=== About this task ===
The answer is to be an exact copy of the lines below running from the line with "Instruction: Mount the" down to the line with "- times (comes", both ends included, and nothing more.

────

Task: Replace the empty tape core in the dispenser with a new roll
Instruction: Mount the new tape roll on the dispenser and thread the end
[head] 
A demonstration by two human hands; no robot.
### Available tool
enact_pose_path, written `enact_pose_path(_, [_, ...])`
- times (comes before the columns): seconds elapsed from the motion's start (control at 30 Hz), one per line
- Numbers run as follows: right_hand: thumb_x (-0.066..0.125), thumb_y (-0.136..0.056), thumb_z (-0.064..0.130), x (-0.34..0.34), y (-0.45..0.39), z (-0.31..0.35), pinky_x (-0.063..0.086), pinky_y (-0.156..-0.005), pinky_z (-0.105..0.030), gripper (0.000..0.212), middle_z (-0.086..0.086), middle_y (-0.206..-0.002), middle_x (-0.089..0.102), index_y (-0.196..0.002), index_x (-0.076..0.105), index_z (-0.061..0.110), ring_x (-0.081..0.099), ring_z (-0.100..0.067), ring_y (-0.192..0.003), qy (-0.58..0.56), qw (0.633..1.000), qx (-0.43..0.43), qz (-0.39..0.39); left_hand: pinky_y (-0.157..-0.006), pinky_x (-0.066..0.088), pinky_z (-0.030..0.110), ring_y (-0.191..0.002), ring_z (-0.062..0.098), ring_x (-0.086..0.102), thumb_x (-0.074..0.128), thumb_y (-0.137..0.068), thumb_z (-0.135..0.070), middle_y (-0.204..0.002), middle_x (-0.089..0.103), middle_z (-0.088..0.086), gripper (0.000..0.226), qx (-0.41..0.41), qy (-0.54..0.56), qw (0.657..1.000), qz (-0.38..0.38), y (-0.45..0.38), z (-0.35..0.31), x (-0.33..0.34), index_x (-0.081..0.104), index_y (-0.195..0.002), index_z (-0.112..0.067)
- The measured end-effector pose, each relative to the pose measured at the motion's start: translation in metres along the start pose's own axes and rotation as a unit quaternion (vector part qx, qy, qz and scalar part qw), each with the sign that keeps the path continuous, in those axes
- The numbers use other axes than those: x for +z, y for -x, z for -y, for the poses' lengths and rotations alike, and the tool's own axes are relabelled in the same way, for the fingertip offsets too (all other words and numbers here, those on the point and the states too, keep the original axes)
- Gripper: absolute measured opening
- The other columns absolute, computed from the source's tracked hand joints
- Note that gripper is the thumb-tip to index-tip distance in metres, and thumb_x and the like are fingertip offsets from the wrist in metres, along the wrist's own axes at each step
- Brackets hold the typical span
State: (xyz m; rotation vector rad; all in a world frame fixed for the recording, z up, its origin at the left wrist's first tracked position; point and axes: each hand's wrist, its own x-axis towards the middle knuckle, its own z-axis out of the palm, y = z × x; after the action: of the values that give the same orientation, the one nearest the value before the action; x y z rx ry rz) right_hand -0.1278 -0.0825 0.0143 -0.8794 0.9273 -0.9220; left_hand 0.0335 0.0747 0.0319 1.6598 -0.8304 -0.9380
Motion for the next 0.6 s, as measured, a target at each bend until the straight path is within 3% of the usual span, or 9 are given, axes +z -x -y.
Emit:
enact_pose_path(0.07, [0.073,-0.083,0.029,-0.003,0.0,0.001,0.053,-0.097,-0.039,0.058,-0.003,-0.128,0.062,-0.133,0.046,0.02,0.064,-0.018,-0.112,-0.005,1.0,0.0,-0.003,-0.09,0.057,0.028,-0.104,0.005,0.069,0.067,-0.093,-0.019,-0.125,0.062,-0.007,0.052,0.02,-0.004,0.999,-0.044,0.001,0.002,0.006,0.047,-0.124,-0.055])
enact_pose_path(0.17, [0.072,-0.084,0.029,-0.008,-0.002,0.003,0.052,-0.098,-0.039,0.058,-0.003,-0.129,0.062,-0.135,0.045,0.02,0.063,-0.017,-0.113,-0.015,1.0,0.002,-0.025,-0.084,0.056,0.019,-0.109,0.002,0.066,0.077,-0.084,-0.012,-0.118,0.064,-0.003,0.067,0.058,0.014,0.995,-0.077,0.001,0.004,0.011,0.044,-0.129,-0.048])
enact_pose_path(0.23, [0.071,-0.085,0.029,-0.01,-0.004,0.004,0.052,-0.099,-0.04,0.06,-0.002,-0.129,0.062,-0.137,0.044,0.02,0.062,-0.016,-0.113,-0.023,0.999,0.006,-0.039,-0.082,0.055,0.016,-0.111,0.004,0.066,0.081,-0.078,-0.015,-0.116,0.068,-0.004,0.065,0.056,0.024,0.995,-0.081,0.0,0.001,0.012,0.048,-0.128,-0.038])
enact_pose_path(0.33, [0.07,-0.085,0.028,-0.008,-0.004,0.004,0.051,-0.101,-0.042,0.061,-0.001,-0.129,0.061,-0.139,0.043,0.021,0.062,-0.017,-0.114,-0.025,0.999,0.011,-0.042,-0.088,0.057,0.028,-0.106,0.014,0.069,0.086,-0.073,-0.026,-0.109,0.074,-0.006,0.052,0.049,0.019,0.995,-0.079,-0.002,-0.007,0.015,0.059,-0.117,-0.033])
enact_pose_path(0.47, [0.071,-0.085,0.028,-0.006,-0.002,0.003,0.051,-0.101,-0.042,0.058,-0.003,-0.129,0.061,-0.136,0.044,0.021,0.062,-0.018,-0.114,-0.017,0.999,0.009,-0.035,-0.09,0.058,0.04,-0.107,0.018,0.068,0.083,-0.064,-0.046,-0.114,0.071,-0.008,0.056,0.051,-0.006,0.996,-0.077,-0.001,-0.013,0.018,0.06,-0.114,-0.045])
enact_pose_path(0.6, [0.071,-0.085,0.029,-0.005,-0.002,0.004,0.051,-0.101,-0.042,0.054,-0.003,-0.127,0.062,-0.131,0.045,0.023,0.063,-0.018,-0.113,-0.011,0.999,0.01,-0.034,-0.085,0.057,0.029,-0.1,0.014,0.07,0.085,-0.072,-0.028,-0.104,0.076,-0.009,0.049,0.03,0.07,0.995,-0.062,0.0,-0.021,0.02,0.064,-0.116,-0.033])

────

=== Solution to the problem ===
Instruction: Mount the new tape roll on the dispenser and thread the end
[head] 
A demonstration by two human hands; no robot.
### Available tool
enact_pose_path, written `enact_pose_path(_, [_, ...])`
- times (comes before the columns): seconds elapsed from the motion's start (control at 30 Hz), one per line

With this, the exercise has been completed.